Stored items:
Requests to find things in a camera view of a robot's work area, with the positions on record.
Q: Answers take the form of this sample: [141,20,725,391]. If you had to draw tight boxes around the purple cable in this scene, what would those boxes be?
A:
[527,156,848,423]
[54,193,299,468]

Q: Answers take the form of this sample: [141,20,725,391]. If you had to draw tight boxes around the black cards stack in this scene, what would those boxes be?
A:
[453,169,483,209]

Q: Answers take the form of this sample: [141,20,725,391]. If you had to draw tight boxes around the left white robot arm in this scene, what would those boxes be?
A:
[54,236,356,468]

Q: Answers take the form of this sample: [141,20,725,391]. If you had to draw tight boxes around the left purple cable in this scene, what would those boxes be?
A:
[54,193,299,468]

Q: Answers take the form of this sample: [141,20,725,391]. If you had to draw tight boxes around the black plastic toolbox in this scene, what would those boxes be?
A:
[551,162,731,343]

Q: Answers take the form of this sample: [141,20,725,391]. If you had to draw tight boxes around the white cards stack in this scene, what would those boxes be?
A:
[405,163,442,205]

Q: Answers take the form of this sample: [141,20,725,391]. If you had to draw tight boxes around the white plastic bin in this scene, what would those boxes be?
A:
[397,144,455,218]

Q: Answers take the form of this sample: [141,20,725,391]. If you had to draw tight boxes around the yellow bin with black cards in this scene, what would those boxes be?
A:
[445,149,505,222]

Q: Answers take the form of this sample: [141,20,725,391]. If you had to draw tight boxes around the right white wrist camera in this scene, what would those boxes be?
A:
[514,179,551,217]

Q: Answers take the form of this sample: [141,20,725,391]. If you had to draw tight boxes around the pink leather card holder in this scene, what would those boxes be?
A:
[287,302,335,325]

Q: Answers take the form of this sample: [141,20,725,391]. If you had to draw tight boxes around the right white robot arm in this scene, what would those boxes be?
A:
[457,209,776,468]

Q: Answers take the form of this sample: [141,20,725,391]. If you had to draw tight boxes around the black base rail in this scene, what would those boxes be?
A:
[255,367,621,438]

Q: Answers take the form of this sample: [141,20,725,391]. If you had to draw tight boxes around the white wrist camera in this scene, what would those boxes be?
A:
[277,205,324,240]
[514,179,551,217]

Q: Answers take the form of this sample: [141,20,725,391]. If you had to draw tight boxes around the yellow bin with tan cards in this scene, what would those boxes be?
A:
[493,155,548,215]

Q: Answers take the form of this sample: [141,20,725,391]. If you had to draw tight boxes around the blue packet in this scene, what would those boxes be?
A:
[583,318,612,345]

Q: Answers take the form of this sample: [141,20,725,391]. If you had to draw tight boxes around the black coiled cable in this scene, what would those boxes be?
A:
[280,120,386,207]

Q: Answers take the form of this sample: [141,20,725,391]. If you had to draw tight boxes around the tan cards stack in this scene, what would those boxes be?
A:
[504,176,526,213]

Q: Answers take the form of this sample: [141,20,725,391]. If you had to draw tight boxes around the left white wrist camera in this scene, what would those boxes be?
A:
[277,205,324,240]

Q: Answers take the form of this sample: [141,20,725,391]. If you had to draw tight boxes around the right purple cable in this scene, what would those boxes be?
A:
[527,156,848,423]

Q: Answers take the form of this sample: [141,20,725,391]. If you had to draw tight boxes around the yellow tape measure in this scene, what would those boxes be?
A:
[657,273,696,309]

Problem details
The response has to give back every record verbatim.

Output for this exercise
Requests to find things in a camera view of a robot's work area, with the positions on record.
Q: Answers take the form of this sample: [141,20,725,391]. If you had to draw tight boxes around the purple cable in this scene, what would those boxes be?
A:
[527,156,848,423]
[54,193,299,468]

Q: Answers take the form of this sample: [141,20,725,391]. If you had to draw tight boxes around the black cards stack in this scene, what would those boxes be?
A:
[453,169,483,209]

Q: Answers take the form of this sample: [141,20,725,391]. If you had to draw tight boxes around the left white robot arm in this scene, what would those boxes be?
A:
[54,236,356,468]

Q: Answers take the form of this sample: [141,20,725,391]. If you had to draw tight boxes around the left purple cable in this scene, what would those boxes be?
A:
[54,193,299,468]

Q: Answers take the form of this sample: [141,20,725,391]. If you had to draw tight boxes around the black plastic toolbox in this scene, what would those boxes be?
A:
[551,162,731,343]

Q: Answers take the form of this sample: [141,20,725,391]. If you had to draw tight boxes around the white cards stack in this scene, what would those boxes be?
A:
[405,163,442,205]

Q: Answers take the form of this sample: [141,20,725,391]. If you had to draw tight boxes around the white plastic bin in this scene, what would those boxes be?
A:
[397,144,455,218]

Q: Answers take the form of this sample: [141,20,725,391]. If you had to draw tight boxes around the yellow bin with black cards in this scene, what would those boxes be?
A:
[445,149,505,222]

Q: Answers take the form of this sample: [141,20,725,391]. If you had to draw tight boxes around the right white wrist camera in this scene, what would those boxes be?
A:
[514,179,551,217]

Q: Answers take the form of this sample: [141,20,725,391]. If you had to draw tight boxes around the pink leather card holder in this scene, what would those boxes be?
A:
[287,302,335,325]

Q: Answers take the form of this sample: [141,20,725,391]. If you had to draw tight boxes around the right white robot arm in this scene, what would those boxes be?
A:
[457,209,776,468]

Q: Answers take the form of this sample: [141,20,725,391]. If you had to draw tight boxes around the black base rail in this scene, what would those boxes be?
A:
[255,367,621,438]

Q: Answers take the form of this sample: [141,20,725,391]. If you had to draw tight boxes around the white wrist camera in this scene, what would those boxes be?
A:
[277,205,324,240]
[514,179,551,217]

Q: Answers take the form of this sample: [141,20,725,391]. If you had to draw tight boxes around the yellow bin with tan cards in this scene, what would those boxes be?
A:
[493,155,548,215]

Q: Answers take the form of this sample: [141,20,725,391]. If you had to draw tight boxes around the blue packet in this scene, what would those boxes be?
A:
[583,318,612,345]

Q: Answers take the form of this sample: [141,20,725,391]. If you had to draw tight boxes around the black coiled cable in this scene, what would those boxes be?
A:
[280,120,386,207]

Q: Answers take the form of this sample: [141,20,725,391]. If you had to draw tight boxes around the tan cards stack in this scene, what would those boxes be?
A:
[504,176,526,213]

Q: Answers take the form of this sample: [141,20,725,391]. If you had to draw tight boxes around the left white wrist camera in this scene, what would those boxes be?
A:
[277,205,324,240]

Q: Answers take the form of this sample: [141,20,725,391]. If you had to draw tight boxes around the right purple cable in this scene, what would those boxes be?
A:
[527,156,848,423]

Q: Answers take the form of this sample: [141,20,725,391]. If you had to draw tight boxes around the yellow tape measure in this scene, what would those boxes be?
A:
[657,273,696,309]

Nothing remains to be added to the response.